A Venezuela não é a mesma de há três anos. A Revolução Bolivariana enfrenta o seu pior momento, mas ainda não está derrotada, apesar a desestabilização interna e externa. Mas a via para sair da crise não parece ser uma só e o futuro depende do caminho que for tomado. O governo de Nicolás Maduro se inclina pelas soluciones de médio e longo prazo, mas nas ruas há urgências imediatas.
Os severos problemas no abastecimento de produtos de primeira necessidade, que estão com os preços regulados, já são endêmicos. A questão dos medicamentos é a que sofre a situação mais delicada, há quase um ano: além da conhecida ausência de medicamentos específicos para doenças crônicas, agora também faltam antibióticos, antialérgicos e outros remédios.

Nos últimos dois anos, a oposição de direita conseguiu manter um clima de descrença e angústia no país, com seus planteamentos na Assembleia Nacional (onde tem maioria), ataques e iniciativas desconectadas dos problemas concretos dos cidadãos: desabastecimento de alimentos e medicinas, escassez, inflação, insegurança. Continuam sem ideias nem propostas a oferecer para a cidadania.

Há quem alerte sobre o risco de a Venezuela estar num momento onde se pode dar uma guinada revolucionária, embora essa perspectiva careça de direção e/ou uma liderança. O temor é a reação de um povo conscientizado, e talvez por isso alguns líderes da MUD (Mesa de Unidade Democrática, coalizão opositora) declaram que chegar ao governo agora geraria um sério problema de governabilidade… e se dedicam aos planos para destituir o governo.

O intelectual Luis Britto García nos entregou um brilhante texto metafórico (Titanic) que interpreta o sentimento de angústia sofrido por seus compatriotas. A nave – supostamente insubmergível – se encontra diante de um iceberg, e com a possibilidade de afundar. Muito se fala, criam comissões, dão ordens, mas o perigo continua vigente, sobretudo porque parece não se entendeu a necessidade de mudar radicalmente o rumo que poderia culminar no desastre.

A façanha chavista

A Venezuela, a América Latina e o Caribe, a região mais desigual do mundo, não são os mesmos depois de Hugo Chávez, que adicionou ao pensamento latino-americano a percepção de que as urgentes transformações estruturais já não são só necessárias, mas também perfeitamente possíveis.

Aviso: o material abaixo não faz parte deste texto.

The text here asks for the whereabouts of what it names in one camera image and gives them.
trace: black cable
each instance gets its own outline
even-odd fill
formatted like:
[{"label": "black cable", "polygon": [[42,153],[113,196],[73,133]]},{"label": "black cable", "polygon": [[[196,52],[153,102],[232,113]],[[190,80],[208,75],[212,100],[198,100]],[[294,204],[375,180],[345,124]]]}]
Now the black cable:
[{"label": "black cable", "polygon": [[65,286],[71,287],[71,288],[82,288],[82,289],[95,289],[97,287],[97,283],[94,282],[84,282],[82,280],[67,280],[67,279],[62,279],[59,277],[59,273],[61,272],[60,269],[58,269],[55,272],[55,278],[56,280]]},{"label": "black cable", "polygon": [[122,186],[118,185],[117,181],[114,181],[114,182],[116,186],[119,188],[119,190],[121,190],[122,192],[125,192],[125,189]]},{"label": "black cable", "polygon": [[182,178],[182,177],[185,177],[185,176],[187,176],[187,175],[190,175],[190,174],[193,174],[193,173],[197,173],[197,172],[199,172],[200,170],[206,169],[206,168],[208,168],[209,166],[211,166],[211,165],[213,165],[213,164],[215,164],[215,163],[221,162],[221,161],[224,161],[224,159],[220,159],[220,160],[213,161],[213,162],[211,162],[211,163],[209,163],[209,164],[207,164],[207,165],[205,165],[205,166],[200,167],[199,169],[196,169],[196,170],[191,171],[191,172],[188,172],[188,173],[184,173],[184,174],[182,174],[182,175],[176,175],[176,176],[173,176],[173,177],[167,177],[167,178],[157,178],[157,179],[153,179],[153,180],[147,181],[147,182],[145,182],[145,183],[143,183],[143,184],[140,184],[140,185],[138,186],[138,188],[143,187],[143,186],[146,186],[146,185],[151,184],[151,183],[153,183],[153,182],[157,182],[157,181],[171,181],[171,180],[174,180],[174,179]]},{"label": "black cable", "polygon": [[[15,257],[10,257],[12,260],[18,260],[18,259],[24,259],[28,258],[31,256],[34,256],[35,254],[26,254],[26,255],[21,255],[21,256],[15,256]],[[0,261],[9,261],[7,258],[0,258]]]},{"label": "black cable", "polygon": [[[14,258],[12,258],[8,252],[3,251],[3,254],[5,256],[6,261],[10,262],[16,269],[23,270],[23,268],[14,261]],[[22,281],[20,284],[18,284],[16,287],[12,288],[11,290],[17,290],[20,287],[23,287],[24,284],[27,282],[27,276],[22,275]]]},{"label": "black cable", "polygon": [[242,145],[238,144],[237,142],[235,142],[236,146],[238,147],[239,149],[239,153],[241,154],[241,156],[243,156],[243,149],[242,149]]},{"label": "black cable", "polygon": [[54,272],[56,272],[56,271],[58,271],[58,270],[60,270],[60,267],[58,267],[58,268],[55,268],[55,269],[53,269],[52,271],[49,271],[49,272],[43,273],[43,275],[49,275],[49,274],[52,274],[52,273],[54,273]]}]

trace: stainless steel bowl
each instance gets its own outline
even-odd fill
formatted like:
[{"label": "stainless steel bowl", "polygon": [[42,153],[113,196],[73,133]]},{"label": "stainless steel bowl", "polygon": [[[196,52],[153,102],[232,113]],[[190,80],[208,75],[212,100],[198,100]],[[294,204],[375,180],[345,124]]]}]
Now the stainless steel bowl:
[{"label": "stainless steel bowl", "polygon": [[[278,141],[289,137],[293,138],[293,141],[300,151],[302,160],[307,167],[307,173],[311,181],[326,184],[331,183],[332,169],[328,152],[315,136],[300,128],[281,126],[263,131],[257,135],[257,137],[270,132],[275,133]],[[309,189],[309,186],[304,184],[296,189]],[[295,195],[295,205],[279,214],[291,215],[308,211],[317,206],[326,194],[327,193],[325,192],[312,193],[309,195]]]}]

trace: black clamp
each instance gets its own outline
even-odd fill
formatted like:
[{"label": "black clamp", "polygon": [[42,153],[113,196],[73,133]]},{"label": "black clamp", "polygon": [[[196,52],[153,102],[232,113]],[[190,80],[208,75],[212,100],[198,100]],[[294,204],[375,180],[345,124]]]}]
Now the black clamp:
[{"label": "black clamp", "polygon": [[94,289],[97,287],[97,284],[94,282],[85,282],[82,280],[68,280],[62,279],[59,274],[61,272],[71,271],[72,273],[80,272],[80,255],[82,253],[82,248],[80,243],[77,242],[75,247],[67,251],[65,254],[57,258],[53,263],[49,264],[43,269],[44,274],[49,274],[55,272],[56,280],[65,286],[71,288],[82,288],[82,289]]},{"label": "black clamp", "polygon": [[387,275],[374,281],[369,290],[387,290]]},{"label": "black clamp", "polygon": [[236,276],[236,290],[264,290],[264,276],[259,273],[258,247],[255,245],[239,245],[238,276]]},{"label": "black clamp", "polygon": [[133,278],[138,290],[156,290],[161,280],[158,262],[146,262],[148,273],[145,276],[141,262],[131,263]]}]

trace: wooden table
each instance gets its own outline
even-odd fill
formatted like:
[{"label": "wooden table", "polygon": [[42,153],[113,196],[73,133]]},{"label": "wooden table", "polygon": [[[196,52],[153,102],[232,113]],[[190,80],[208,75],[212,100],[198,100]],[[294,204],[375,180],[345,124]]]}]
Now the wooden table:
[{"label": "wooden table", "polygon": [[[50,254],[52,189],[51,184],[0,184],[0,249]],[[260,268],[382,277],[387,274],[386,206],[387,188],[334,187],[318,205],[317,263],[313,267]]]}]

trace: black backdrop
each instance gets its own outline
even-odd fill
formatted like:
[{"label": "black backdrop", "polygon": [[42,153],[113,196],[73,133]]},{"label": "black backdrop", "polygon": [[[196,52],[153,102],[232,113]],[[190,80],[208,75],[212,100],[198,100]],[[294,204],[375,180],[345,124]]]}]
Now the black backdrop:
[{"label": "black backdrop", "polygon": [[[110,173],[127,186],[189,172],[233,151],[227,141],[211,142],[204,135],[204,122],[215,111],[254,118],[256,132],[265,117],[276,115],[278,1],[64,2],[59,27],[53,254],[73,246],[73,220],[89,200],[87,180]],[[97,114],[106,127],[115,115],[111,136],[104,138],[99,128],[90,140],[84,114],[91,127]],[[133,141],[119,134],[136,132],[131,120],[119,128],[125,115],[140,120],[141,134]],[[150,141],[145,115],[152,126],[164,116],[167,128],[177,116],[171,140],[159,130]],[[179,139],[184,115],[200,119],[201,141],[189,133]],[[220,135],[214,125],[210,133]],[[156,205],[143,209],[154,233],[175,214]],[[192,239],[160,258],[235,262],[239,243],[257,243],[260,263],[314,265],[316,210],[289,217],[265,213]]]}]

Hugo Chávez, a locomotiva que impulsou a construção diária da Pátria Grande, a favor dos povos, deixou uma pátria órfã há três anos. Foram 14 anos que transformaram a Venezuela, mas também a Nossamérica. Simboliza a emergência do pensamento regional emancipatório das mudanças de época, com críticas anticapitalistas de cunho marxista, com uma concepção humanista, que resgatou a ideia de socialismo como horizonte utópico.

Foi ele quem deixou claro que nossas grandes maiorias, os invisibilizados pelas elites e pelos meios hegemônicos, não só eram objeto como também aqueles que deveriam ser transformados em sujeitos da política, e se atreveu ao que muitos consideravam (ou acreditavam) impossível: enfrentou o imperialismo, rompeu com os bons costumes da democracia formal e liberal, institucional e declamativa, entendendo que precisava empoderar os pobres, dando acesso à educação, moradia e saúde para todos.

Chávez compreendeu que deveria passar da etapa de mais de 500 anos de resistência a uma etapa de construção de nações soberanas, de uma verdadeira democracia participativa, de construção de poder popular, mediante uma revolução por meios pacíficos, avançando rumo à integração e a unidade dos nossos povos – e não só do nosso comércio –, mediante a complementação, a cooperação e a solidariedade, longe dos ditados do Consenso de Washington.

Ele entendeu bem o que dizia Simón Rodríguez, o professor que instruiu Simón Bolívar: é necessário criar um símbolo ideológico próprio. E Chávez pensou nesse símbolo baseado num Estado eficaz, que regule, impulse e promova o processo econômico, a necessidade de um mercado, mas que seja saudável e não monopolizado, nem oligopolizado. Em sua proposta de ruptura com o capitalismo hegemônico, surgiu um modelo humanista com bases marxistas, respondendo à pretensão e à necessidade de construção de um modelo ideológico próprio, de se ver com olhos venezuelanos e latino-americanos.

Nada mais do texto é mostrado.